Despite these considerations, the work presented here provides a comprehensive data set that was not previously available and may inform future studies. Furthermore, we believe these data are reliable indicators of differences between the idiopathic RPL and control groups. All genes analyzed by qRT–PCR were generally consistent with the initial microarray findings. The consistent effects on multiple components of the IL-1 and IL-8 pathways suggests that signaling by these pathways are affected in the RPL tissue as has been implicated in other species (Chen et al., 1995; Simon et al., 1997; Krussel et al., 2003; Lockwood et al., 2007). This is the first demonstration of dysregulation of these and other interrelated genes within both pathways in idiopathic RPL decidua and suggests that abnormal expression of these immune genes could provide a mechanism by which abnormal implantation occurs in some forms of RPL. Furthermore, abnormalities in gene expression of MMPs can impact the ability for the trophoblast to normally invade the decidua. Other groups of genes, such as those involved in transcriptional regulation and cell signaling, certainly warrant further study. Although preliminary in nature, these findings may ultimately lead to further investigation and alternate treatment options for patients experiencing repeated idiopathic miscarriages.
Authors' roles
S.A.K. was responsible for study design, patient recruitment, sample collection and preparation, QRT–PCR, data analysis and manuscript preparation.

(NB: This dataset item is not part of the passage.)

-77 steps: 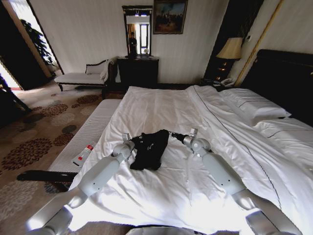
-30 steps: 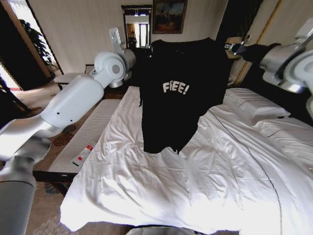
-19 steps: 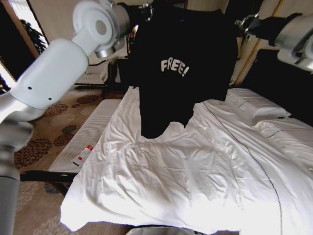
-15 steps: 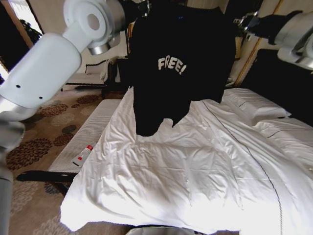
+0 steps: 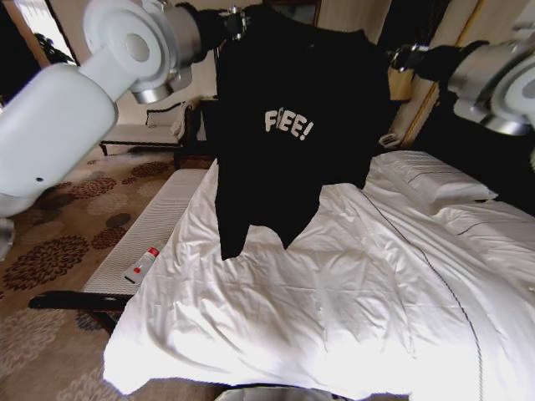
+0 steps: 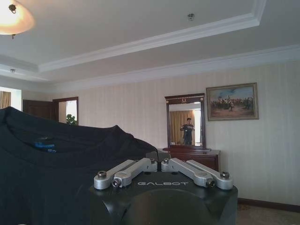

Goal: Fold the clothes on the bed.

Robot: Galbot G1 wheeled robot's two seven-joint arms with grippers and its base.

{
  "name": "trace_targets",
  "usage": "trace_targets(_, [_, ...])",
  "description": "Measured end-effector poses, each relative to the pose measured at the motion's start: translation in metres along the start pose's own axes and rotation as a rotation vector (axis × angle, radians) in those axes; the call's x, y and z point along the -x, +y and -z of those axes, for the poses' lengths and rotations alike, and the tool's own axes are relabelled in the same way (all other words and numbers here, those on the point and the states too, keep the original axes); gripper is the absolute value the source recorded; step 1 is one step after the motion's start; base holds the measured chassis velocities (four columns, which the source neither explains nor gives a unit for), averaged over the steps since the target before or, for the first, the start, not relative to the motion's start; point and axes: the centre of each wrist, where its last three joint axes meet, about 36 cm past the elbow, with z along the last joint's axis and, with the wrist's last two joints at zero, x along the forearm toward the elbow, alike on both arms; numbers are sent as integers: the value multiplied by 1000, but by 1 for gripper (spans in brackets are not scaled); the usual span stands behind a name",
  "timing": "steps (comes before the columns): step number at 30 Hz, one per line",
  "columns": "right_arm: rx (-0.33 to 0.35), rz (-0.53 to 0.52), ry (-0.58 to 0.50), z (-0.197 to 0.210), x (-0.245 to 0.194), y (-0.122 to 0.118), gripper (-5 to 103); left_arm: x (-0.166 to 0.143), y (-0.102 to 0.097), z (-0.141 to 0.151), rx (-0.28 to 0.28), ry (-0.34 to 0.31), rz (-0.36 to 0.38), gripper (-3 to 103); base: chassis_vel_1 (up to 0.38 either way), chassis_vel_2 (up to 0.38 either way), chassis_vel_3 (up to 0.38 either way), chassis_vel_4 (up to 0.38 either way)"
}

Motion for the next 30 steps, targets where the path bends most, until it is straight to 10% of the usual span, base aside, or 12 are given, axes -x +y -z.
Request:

X.F. performed sample preparation. Y.H. performed QRT–PCR and IHC experiments. Q.-X.S. provided IHC assistance and the MMP-26 antibody. A.G. assisted with study design. L.M.W., R.B.L. assisted with study design and patient recruitment. A.J.K. was responsible for study design, data analysis, IHC, manuscript preparation and critical review of the manuscript. N.R.N. assisted with study design, manuscript preparation and critical review of the manuscript.
Funding
This work was supported by the NIH-BIRCWH (N.R.N.), Children Health Initiative at Stanford (N.R.N.), ACOG/Ortho Fellowship (S.A.K.) and NIH-9P20GM104936 from the National Institute of General Medical Sciences, National Institutes of Health (A.J.K.). The content is solely the responsibility of the authors and does not necessarily represent the official views of the National Institute of General Medical Sciences or the National Institutes of Health.
Conflict of interest
None declared.
Acknowledgements
We thank Sabita Dhal (Ob & Gyn, Stanford University, Stanford, CA, USA) for technical assistance. We thank Dr Juan Arroyo (OB&Gyn, Kansas University Medical Center) for technical assistance and advice.